The SDLC is the Software Development Lifecycle. It defines the various states that a piece of software goes through before you, the end user, get your grubby mitts on it.
Every software company has one, and everyone does it slightly differently.
Here’s mine, which I’ve taken the liberty of hyperlinking when I start using strange words.
There are four regions, or environments. These are:
Development (DEV): an internal region where the software developer writes, tests and debugs new code, typically in Eclipse.
Test (TST): an internal region used to aggregate all changes made by developers (if there’s more than one), to perform internal QA and integration tests before anything is seen by clients (where a ‘client’ here is the person or organisation who’s paying for the code to be developed).

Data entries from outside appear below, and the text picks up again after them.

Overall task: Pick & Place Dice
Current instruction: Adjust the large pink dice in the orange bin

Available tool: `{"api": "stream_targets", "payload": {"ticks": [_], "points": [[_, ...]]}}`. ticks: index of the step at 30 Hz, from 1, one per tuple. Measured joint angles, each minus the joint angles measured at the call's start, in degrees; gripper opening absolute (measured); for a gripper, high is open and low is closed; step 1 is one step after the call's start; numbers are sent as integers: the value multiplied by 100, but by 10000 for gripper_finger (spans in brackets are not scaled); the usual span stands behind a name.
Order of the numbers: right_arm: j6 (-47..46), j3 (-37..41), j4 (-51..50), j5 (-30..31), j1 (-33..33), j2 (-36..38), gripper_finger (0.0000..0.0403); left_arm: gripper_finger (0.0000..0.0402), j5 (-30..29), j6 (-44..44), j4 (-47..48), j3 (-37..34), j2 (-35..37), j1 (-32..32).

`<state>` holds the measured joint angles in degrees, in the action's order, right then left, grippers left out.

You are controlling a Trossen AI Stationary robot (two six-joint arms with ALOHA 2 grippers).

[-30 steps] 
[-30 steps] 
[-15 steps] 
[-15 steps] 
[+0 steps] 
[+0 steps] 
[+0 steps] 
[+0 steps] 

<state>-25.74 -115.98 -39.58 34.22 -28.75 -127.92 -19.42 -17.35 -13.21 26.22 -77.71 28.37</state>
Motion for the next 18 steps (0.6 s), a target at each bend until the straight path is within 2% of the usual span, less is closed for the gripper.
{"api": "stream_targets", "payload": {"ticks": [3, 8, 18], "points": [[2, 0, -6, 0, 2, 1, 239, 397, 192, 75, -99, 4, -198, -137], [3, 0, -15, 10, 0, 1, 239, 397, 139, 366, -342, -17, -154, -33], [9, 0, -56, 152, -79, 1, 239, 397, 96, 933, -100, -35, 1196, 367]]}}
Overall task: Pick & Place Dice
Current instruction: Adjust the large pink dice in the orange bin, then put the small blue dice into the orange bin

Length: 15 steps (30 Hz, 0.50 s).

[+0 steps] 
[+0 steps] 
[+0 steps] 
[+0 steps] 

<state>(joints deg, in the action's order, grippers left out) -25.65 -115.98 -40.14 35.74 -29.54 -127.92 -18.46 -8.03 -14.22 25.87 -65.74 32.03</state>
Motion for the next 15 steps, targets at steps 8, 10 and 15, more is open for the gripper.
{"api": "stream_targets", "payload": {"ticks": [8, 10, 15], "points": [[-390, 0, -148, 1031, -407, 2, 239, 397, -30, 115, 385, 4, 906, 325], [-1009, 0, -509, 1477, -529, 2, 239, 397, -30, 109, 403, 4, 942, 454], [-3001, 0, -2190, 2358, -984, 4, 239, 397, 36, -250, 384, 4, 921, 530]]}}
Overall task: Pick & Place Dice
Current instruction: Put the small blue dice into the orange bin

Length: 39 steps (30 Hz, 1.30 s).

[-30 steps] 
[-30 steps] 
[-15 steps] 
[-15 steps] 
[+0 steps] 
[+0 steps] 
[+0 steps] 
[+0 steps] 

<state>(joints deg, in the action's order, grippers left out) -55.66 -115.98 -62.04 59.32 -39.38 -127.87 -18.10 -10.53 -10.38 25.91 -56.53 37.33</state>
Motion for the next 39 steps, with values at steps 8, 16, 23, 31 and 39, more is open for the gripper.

Acceptance (XPT): a public region where changes to the application can be viewed by client management without being seen by the rest of the world. Clients perform their own QA in this region before approving the site to go live.
Production (PRD): the publicly-visible, “live” application
I like to colour code these in vaguely the same order as the American Defence Condition colour codes, which I also justify by associating blue with development (which is borderline blue-collar work in my book), green for TST (since green is universally acknowledged as the colour for wonderfulness, inferring that anything you do in test is just peachy keen with me), reddish for XPT (since you really should have sorted out your bugs by the time it hits this region), and white for PRD, which is, of course, where no bugs ever occur ever.
All randomnoun projects start out in DEV.
Application code is migrated in the order DEV → TST → XPT → PRD
Application data is initially migrated in the order DEV → TST → XPT → PRD, but is occasionally anonymised and reverse migrated from PRD back to XPT back to TST back to DEV.
All projects are source controlled (usually in CVS), and dependency managed by Maven
All projects are continually integrated (in bamboo)
All projects have build artifacts stored in a repository (nexus)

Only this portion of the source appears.